I was in the English language section of a bookstore recently, since I'm always curious to see what they sell from America. Mark Twain? Nope. Steinbeck? No. Hemingway? F. Scott Fitzgerald? Vonnegut? I'm not even picky about the genre at this point, but can you give me a classic? No. BUT I can get every installment of Twilight in English or in Russian. (And of Harry Potter, but that is both more legitimate and not American.)

And then I realize why foreigners (or even, sadly enough, many young Americans I know) think we have neither brains nor culture.

Strange Russian Movies

Many Soviet movies were communist parables masquerading as normal life. No surprise there. From what I am told, Russian film underwent a "renaissance" after the fall of the Soviet Union. Also not particularly surprising.

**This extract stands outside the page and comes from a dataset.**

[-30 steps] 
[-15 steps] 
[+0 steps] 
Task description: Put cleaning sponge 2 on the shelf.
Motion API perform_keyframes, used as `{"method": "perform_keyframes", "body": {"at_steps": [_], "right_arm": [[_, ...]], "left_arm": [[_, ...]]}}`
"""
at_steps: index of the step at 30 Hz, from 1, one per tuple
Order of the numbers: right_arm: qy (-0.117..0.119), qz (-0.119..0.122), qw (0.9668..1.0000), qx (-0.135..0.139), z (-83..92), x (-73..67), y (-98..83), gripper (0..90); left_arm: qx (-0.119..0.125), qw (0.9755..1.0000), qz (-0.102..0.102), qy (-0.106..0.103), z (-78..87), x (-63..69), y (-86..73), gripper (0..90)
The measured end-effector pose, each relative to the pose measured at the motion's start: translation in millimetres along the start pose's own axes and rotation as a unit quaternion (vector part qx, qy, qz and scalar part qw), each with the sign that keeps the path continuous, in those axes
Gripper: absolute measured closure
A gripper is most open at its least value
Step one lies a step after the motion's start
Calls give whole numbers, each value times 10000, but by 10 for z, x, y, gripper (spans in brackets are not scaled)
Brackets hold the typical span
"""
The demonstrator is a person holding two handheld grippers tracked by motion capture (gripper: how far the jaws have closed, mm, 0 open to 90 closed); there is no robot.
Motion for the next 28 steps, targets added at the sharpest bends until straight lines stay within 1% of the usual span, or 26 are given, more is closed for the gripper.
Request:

I saw one of these "new Russian" films on television a few weeks ago. My Russian is stilly fuzzy at best, but I could gather that the disjointed images I saw were the result of the various characters being hypnotized. You see a overweight, balding, aging man rocking out to a full concert hall in one scene, which cuts to the same man dressed in a dignified business suit. In the next scene, it appears some sort of "Miss USSR" pageant is going on: many women in bikini bottoms and a sash with some Soviet republic's name on it standing on a stage with some announcer pointing to men in the front row who would stand and wave. It all seemed so typical, except for the whole uncensored nudity bit (on public television at breakfasttime with five-year-old Dima next to me). Miss "Rossiya" (Russian for "Russia") was introduced, so perhaps she's won? She says a little bit about herself, and then men in the audience start calling out numbers. Is this an auction? Is this her score? Who knows. Finally, the calling stops, and a masked man is called to the front. He approached Miss Rossiya and the announcer, and then he rips off his mask. Miss Rossiya gasps. "It's my father," she cries. "Nyet," he says, before grabbing her and violently suckling her. I just about choked on my cereal. Dima acts as though nothing is amiss. I never did figure out just quite what was going on, as I decided homework seemed to be a better option than watching tv at that moment.